__Try it__. Among the entries, find the lines with the string "which" and report them.

__Provided data__.
------------------------------------
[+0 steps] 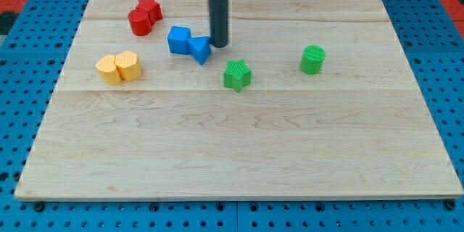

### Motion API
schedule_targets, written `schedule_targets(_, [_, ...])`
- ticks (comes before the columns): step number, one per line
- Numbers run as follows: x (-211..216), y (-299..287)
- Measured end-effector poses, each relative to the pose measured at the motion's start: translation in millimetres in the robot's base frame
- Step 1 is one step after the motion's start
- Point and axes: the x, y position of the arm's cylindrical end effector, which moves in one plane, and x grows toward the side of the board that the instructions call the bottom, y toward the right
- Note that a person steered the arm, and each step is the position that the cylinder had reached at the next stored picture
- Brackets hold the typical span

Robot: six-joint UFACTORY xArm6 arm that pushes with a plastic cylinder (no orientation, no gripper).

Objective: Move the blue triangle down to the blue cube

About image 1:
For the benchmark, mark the yellow heart block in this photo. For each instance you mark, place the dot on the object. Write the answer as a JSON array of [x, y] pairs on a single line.
[[108, 70]]

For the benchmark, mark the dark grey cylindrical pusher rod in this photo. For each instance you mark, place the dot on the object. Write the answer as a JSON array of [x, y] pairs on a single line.
[[218, 11]]

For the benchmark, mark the blue cube block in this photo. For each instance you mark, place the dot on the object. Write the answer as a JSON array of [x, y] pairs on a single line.
[[177, 40]]

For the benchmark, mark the blue triangle block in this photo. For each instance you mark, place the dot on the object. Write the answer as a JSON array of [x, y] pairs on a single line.
[[199, 48]]

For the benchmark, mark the yellow hexagon block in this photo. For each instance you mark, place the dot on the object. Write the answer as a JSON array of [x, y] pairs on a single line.
[[128, 65]]

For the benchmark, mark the wooden board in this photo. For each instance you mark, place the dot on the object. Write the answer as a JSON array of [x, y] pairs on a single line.
[[359, 129]]

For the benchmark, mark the green cylinder block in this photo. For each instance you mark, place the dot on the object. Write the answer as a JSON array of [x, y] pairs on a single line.
[[312, 60]]

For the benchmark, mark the red cylinder block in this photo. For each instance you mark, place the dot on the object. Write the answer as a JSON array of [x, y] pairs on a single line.
[[139, 22]]

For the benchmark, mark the red star block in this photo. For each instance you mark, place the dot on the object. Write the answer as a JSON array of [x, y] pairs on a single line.
[[153, 8]]

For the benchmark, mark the green star block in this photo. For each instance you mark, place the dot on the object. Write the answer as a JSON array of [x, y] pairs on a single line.
[[237, 75]]

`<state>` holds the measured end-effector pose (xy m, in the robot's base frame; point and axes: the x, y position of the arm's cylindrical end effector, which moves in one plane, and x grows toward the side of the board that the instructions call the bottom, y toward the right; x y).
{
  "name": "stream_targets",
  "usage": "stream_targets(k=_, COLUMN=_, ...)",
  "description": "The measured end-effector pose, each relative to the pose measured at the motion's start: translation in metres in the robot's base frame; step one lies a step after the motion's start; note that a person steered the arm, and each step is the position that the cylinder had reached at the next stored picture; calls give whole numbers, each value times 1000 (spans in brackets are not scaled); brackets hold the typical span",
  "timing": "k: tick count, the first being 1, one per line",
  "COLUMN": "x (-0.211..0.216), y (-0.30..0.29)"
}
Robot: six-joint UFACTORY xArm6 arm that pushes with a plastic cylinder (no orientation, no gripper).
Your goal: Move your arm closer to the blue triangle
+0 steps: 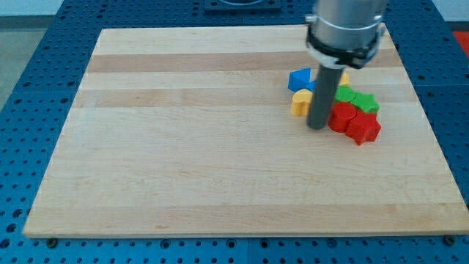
------------------------------------
__Written answer__.
- Point and axes: the x, y position of the arm's cylindrical end effector, which moves in one plane, and x grows toward the side of the board that the instructions call the bottom, y toward the right
`<state>` holds the measured end-effector pose (xy m, in the robot's base frame; point and axes: the x, y position of the arm's cylindrical end effector, which moves in one plane, and x grows toward the side of the board that the instructions call the bottom, y toward the right; x y).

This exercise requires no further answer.